李漢東首相—韓光玉民主党代表体制では、部分的な内閣改造を断行したにもかかわらず、国政刷新からは遠のく雰囲気すら感じられる。新「与小野大」政局への見通しも、協力政治よりは対決政治が、さらに深まるのではないかとの懸念まで抱かされる。

林東源(イム・ドンウォン)前統一部長官の辞退問題で、金大統領と金鍾泌(キム・ジョンピル)自民連名誉総裁の連立が解消した時、多くの国民は金大統領が今からでも少数与党という現実を受け止め、巨大野党の協力を求めて国民生活の安定化を図ることを期待していただろう。その期待は、連立与党という負担から抜け出すことができた金大統領がどんな人事をもって、国政刷新と与野党協力政治の枠組みを作るかに寄せられていたといえるだろう。

しかし、我々の判断では期待外れになったと言わざるを得ない。李首相を更迭する場合、後任がハンナラ党や自民連の反対で国会の同意を得にくくなることとか、韓秘書室長が次期大統領選挙の予備候補でないことから、民主党の管理型代表としては適任者だというのは、納得できない言い訳に過ぎない。今日の難局において、何がより重要であるかを知らない、あるいは国民が何を欲しがっているかにそっぽを向く「傲慢と政略の政治」だと指摘せざるをえない。

内閣への任命推薦手続きを終えた李首相は、自分の今後の行方に対する政治道義的避難を真剣に考えてみることが必要だ。一部の長官更迭だけで終わった新しい内閣からは刷新のイメージはほとんど感じられない。自民連は昨日、党総裁の李首相を懲戒処分した。韓国政党史上、党総裁が党に害を与えたとして除名されたことは今回が初めてである。こうした状況の中で、首相としてどういうふうに内閣をまとめ、国政を主導できるのか、疑問である。

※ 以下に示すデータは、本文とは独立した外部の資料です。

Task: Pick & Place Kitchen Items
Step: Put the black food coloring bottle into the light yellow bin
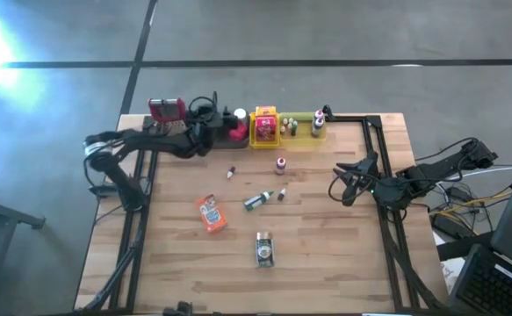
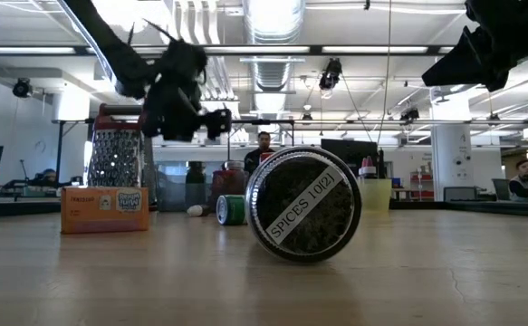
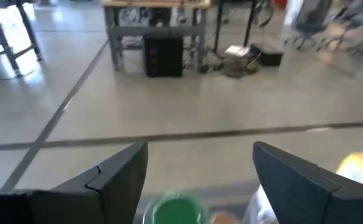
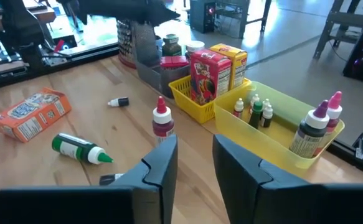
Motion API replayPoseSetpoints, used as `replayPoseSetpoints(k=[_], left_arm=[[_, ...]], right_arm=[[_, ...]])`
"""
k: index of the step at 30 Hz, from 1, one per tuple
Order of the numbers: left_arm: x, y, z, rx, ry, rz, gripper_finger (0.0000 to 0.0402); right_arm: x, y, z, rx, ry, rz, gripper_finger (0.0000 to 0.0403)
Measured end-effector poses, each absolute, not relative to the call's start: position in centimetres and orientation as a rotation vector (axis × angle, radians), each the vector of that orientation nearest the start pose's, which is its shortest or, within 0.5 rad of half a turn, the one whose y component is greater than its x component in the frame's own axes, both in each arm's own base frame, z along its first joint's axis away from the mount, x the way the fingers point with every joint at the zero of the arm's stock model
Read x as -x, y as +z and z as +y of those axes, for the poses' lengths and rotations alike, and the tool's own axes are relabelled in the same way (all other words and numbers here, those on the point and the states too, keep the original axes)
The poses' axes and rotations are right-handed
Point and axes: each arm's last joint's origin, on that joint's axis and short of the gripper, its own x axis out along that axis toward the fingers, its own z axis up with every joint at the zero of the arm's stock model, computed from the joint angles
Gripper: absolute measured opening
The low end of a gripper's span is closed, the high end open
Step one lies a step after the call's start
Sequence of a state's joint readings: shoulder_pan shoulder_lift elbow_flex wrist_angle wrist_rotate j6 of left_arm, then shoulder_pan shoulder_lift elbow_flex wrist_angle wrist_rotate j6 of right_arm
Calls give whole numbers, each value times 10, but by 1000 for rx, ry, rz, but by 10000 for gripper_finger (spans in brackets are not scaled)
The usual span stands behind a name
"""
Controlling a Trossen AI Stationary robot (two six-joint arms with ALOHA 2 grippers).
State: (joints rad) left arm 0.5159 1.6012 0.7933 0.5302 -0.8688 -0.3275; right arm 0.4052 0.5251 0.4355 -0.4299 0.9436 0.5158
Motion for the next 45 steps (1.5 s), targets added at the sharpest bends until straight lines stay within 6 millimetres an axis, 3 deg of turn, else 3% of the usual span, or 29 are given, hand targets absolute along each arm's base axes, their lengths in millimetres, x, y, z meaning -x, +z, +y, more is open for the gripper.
replayPoseSetpoints(k=[10, 16, 20, 29, 34, 45], left_arm=[[-250, 283, 148, 231, 1009, -85, 291], [-236, 313, 121, 194, 840, 16, 291], [-230, 320, 101, 187, 753, 124, 290], [-233, 312, 52, 200, 607, 280, 283], [-239, 301, 27, 141, 653, 350, 276], [-249, 264, 20, 386, 777, 561, 272]], right_arm=[[-114, 232, 24, -166, -611, 263, 124], [-114, 232, 24, -169, -611, 262, 143], [-115, 232, 24, -172, -611, 258, 155], [-116, 234, 24, -187, -608, 239, 167], [-116, 234, 24, -187, -609, 238, 160], [-116, 235, 24, -195, -606, 227, 115]])
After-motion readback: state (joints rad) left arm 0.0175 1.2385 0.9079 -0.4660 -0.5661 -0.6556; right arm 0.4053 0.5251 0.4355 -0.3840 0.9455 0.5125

大統領府の韓室長を民主党代表に内定したことに対し、党内の若手議員らの反発が根強い。このうち、3人の議員は離党も辞さないとして強く反発している。今までの人事刷新への要求とは裏腹に、いわゆる「身内体制」を強化するということに対する、理由ある反発である。ハンナラ党も背を向けている。このままでは、「与小野大」政局がうまくいくはずがない。

つまり、李首相の留任で内閣刷新の効果はなくなり、韓室長の民主党代表への内定で、党の刷新も宙に浮いたような感じである。世論や民心に背を向けたまま、名分と道義を無視している「傲慢と政略の政治」で、国政をどう運営していくのか、心配になる。